Repeat the listing below in full, exactly.

### Information provided ###

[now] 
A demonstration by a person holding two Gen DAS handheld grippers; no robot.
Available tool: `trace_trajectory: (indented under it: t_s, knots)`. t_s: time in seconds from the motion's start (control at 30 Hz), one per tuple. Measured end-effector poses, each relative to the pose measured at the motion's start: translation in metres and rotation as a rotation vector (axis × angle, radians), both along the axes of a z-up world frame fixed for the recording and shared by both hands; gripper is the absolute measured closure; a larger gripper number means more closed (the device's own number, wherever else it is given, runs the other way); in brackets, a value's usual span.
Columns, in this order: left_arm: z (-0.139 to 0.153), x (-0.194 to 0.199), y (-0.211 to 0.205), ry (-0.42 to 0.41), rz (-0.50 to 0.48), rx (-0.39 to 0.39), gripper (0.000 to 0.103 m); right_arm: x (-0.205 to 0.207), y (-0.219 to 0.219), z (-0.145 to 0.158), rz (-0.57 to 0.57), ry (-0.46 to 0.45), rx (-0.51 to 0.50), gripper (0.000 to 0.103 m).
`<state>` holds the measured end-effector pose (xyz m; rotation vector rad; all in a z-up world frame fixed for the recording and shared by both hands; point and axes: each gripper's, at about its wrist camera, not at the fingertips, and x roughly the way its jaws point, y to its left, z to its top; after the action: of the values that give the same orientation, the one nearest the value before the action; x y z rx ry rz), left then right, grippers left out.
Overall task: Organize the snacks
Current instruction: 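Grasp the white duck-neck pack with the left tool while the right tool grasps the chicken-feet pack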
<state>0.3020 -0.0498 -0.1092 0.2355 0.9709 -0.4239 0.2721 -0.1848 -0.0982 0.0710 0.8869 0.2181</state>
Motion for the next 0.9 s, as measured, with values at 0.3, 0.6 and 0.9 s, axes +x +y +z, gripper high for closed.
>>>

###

Exercise answer:
[now] 
A demonstration by a person holding two Gen DAS handheld grippers; no robot.
Available tool: `trace_trajectory: (indented under it: t_s, knots)`. t_s: time in seconds from the motion's start (control at 30 Hz), one per tuple. Measured end-effector poses, each relative to the pose measured at the motion's start: translation in metres and rotation as a rotation vector (axis × angle, radians), both along the axes of a z-up world frame fixed for the recording and shared by both hands; gripper is the absolute measured closure; a larger gripper number means more closed (the device's own number, wherever else it is given, runs the other way); in brackets, a value's usual span.
Columns, in this order: left_arm: z (-0.139 to 0.153), x (-0.194 to 0.199), y (-0.211 to 0.205), ry (-0.42 to 0.41), rz (-0.50 to 0.48), rx (-0.39 to 0.39), gripper (0.000 to 0.103 m); right_arm: x (-0.205 to 0.207), y (-0.219 to 0.219), z (-0.145 to 0.158), rz (-0.57 to 0.57), ry (-0.46 to 0.45), rx (-0.51 to 0.50), gripper (0.000 to 0.103 m).
`<state>` holds the measured end-effector pose (xyz m; rotation vector rad; all in a z-up world frame fixed for the recording and shared by both hands; point and axes: each gripper's, at about its wrist camera, not at the fingertips, and x roughly the way its jaws point, y to its left, z to its top; after the action: of the values that give the same orientation, the one nearest the value before the action; x y z rx ry rz), left then right, grippers left out.
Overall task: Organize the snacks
Current instruction: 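Grasp the white duck-neck pack with the left tool while the right tool grasps the chicken-feet pack
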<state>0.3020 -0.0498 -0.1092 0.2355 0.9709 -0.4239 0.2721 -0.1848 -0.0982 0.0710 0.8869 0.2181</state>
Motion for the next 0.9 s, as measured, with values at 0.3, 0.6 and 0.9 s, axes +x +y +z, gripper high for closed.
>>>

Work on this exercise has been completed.